- TASK OBJECTIVE -
Please print, exactly, only the lines in the entries below from the line that has "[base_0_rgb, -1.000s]" through the line that has "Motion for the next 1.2". Pictures don't go in.

- INPUT -
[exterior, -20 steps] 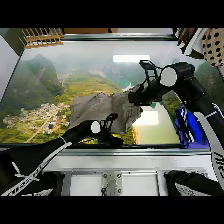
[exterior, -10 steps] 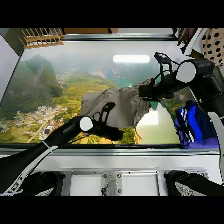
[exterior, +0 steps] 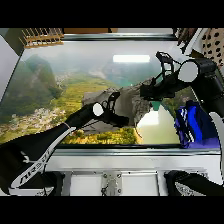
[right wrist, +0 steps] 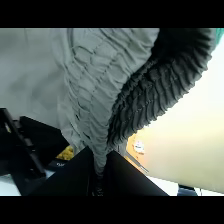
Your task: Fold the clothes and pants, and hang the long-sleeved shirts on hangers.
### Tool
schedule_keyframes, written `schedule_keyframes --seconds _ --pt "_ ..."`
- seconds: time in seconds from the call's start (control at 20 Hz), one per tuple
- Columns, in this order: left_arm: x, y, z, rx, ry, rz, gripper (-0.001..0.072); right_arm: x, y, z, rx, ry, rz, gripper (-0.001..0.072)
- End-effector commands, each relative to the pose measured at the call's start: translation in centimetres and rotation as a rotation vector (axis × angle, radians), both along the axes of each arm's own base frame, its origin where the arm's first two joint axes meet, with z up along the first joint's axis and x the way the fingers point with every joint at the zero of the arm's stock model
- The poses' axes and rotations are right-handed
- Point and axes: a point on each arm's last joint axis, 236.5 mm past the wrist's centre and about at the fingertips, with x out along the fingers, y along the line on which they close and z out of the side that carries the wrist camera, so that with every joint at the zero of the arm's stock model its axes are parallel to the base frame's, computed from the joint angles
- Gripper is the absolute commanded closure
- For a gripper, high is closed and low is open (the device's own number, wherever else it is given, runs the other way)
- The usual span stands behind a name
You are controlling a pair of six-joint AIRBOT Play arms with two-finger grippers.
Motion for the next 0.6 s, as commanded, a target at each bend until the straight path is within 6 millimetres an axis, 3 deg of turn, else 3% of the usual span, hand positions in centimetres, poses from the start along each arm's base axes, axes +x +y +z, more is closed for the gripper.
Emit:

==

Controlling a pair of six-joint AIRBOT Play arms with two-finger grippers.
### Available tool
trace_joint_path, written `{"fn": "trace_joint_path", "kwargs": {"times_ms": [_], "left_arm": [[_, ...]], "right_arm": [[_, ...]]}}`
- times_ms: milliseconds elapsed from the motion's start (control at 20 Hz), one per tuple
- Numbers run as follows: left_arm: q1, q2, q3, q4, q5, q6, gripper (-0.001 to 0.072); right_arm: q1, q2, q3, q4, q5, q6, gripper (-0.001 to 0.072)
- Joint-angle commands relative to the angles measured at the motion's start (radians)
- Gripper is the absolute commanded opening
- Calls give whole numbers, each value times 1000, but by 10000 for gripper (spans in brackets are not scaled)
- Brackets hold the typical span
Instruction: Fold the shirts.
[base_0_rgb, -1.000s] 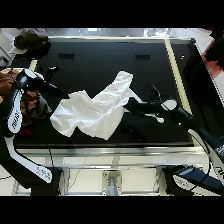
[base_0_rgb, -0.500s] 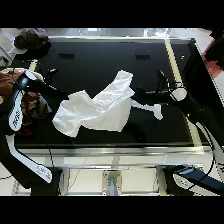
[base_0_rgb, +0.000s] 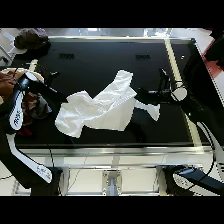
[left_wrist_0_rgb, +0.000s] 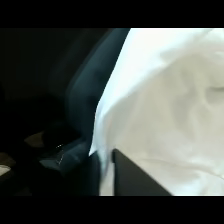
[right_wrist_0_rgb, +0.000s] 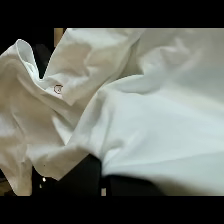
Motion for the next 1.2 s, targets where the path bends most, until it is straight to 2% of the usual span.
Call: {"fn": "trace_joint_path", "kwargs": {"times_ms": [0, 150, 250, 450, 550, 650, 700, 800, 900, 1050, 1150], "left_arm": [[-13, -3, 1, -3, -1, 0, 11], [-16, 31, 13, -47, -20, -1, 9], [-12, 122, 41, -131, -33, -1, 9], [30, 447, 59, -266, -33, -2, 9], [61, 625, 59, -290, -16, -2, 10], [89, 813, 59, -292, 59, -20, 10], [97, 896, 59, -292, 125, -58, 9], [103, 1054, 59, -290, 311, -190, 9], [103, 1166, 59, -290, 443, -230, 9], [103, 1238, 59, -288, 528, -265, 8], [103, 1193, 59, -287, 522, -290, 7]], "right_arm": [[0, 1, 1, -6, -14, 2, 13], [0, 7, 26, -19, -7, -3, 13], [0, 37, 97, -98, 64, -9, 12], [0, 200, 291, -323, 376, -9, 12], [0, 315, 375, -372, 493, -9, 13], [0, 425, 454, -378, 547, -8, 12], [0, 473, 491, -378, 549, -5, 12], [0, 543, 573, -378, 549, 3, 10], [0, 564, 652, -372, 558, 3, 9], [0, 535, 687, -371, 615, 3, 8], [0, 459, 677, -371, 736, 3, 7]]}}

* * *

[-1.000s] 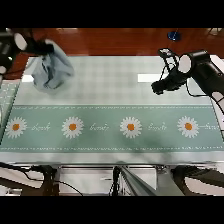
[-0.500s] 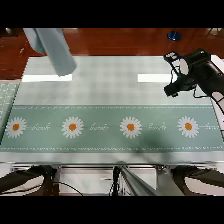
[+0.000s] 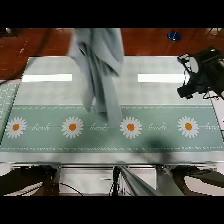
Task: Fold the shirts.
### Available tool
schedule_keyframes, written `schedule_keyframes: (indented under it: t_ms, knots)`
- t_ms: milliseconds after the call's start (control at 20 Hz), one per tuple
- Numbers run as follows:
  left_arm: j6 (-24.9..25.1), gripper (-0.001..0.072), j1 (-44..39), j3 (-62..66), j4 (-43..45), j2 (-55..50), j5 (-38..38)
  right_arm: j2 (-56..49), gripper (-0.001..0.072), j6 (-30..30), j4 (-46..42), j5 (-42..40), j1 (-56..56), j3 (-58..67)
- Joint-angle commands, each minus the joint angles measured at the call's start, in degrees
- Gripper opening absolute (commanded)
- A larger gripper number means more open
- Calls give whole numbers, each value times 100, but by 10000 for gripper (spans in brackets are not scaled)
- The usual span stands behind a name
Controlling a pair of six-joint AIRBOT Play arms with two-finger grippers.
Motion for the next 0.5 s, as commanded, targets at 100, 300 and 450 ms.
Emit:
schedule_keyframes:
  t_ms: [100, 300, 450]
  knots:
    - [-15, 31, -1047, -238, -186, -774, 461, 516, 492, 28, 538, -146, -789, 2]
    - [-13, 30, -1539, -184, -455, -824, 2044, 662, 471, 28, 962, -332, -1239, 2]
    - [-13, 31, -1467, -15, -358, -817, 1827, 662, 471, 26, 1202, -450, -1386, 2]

- RESULT FOR THIS EXERCISE -
[base_0_rgb, -1.000s] 
[base_0_rgb, -0.500s] 
[base_0_rgb, +0.000s] 
[left_wrist_0_rgb, +0.000s] 
[right_wrist_0_rgb, +0.000s] 
Motion for the next 1.2 s, targets where the path bends most, until it is straight to 2% of the usual span.

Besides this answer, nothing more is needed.